## What you need to do
Go through the material below and count the lines in which the word "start" occurs; the only output is the number.

## Given data
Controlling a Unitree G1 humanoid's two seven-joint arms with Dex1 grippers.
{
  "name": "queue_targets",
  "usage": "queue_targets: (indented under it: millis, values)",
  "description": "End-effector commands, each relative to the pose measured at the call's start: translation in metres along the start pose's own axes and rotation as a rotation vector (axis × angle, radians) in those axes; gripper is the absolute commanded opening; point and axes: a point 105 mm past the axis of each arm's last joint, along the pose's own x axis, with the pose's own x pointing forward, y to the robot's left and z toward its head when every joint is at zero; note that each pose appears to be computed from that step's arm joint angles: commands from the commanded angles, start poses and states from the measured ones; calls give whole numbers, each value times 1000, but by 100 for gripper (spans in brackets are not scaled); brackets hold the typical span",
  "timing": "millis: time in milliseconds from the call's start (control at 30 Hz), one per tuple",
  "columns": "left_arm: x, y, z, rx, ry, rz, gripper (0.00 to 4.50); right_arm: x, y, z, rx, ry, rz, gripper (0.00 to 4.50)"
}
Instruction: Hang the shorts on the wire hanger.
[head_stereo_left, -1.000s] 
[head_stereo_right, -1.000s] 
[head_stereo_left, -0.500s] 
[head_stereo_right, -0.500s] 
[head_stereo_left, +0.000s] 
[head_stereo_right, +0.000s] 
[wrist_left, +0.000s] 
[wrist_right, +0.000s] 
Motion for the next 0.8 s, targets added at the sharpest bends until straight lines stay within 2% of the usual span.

## Answer to this problem
2